If you want efficiency, you should see this. A 4060 desktop GPU beating a mobile RDNA3 GPU in efficiency by two times.
Interesting, but not sure if that's really right.
And it's likely unrelated to future APUs anyway, which was the topic.
And you think APUs will give you any more than 8GB of VRAM?
Yep. Strix Halo is a 16 core, so 32GB make more sense than 16GB, and it's still one year away.
(I also expect no big success here yet. Likely Strix Point gets more attention for now. Depends on how long it takes for people to change their minds. *if so*)
Personally i lack experience and opinion on how mach VRAM we need as a baseline. I have a hard time to believe 8GB VRAM are no longer enough, and i guess devs could adapt as needed id they had to.
Why are you even considering PT? APUs won't get you anywhere near RT performance. Especially AMD APUs. You are locked out of the entire ray tracing market, Lumen is not for you either, whether in software or hardware.
Hmm... i think you got me. The real reason i want APU is probably that my GI stuff will work on APU, while NV and Epic can't scale down. :D

But no. No, personally i really have enough from GPUs. They just suck. Any offer out there has a flaw. But for the costs they charge i expect perfection, not flaws.
And the same applies to PT or Lumen. Both sucks. Lumen is a right out failure waiting for urgent replacement, and PT is the swan song of a shrinking high end niche, diverging from a reasonable but currently missing mainstream.
I have enough, and i'm absolutely willing to forgo laggy and pulsating realtime GI attempts completely for a cheaper and smaller computer and a stable image at 'lower' IQ.
The glory dGPU era has ended with the GTX brand, my friend. What's left seems not here to stay.

That's what i honestly think as a gamer, but as always: Future will tell. I would not wonder if i turn out wrong with everything here.

I don't believe it is, It's probably more expensive than all of those combined.
If so, then it would be just a matter of time or production volume.
But Apple would be stupid to spend more for less, just to pretend to have made the most efficient chip on earth. It rather seems they really did it.
 
Is Strix Halo expected to use HBM or something? I'm not understanding why people are talking about VRAM for an APU.

No, on-package LPDDR5, just with a wide (256bit) bus. Just like Apple does with the M1. People are talking about "vram" because the APU removes that # as a limitation - all available memory is technically 'vram' with an APU, it doesn't doesn't mean much in current APU's because of the 64-bit bus to DDR5, they're so bandwidth constrained that utilizing high texture detail costs performance even if they technically have enough memory.

Is there a market for such super-expensive APU? I mean the economy sux.
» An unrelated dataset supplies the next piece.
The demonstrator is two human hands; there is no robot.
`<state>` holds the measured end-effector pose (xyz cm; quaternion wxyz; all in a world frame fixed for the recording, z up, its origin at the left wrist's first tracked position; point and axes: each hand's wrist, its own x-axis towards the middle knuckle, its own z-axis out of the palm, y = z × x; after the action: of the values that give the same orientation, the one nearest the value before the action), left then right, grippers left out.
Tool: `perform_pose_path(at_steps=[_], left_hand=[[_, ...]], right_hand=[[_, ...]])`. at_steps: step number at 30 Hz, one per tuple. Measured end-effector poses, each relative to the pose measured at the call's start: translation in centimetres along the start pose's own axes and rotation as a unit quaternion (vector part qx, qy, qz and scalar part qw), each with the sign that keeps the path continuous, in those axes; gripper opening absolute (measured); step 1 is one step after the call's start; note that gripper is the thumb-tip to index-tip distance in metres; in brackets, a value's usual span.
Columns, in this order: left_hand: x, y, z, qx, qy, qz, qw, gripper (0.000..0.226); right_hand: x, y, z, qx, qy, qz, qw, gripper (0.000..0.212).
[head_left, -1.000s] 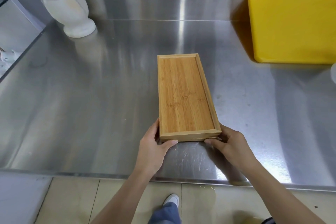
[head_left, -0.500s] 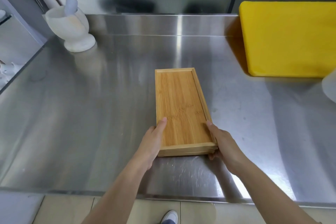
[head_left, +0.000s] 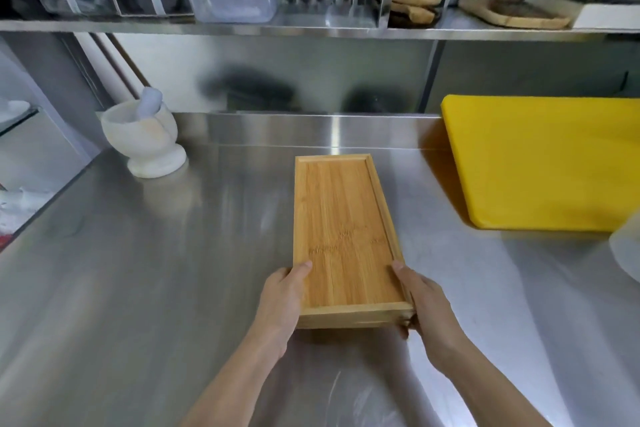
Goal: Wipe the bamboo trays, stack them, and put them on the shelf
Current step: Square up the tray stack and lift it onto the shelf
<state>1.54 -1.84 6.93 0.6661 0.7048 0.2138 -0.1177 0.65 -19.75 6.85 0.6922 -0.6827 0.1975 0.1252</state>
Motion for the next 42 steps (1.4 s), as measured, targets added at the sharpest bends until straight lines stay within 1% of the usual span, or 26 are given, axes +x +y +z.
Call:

Depends entirely if "super-expensive" means "more expensive than equivalent dedicated GPU solution", not to mention potential power savings. Gaming notebooks are still being sold.
 
No, on-package LPDDR5, just with a wide (256bit) bus. Just like Apple does with the M1. People are talking about "vram" because the APU removes that # as a limitation - all available memory is technically 'vram' with an APU, it doesn't doesn't mean much in current APU's because of the 64-bit bus to DDR5, they're so bandwidth constrained that utilizing high texture detail costs performance even if they technically have enough memory.
Oh I was thinking this would also be some desktop part too, as people keep talking about cutting out the low end discrete GPU segment in general. If it's a purely mobile part, I guess.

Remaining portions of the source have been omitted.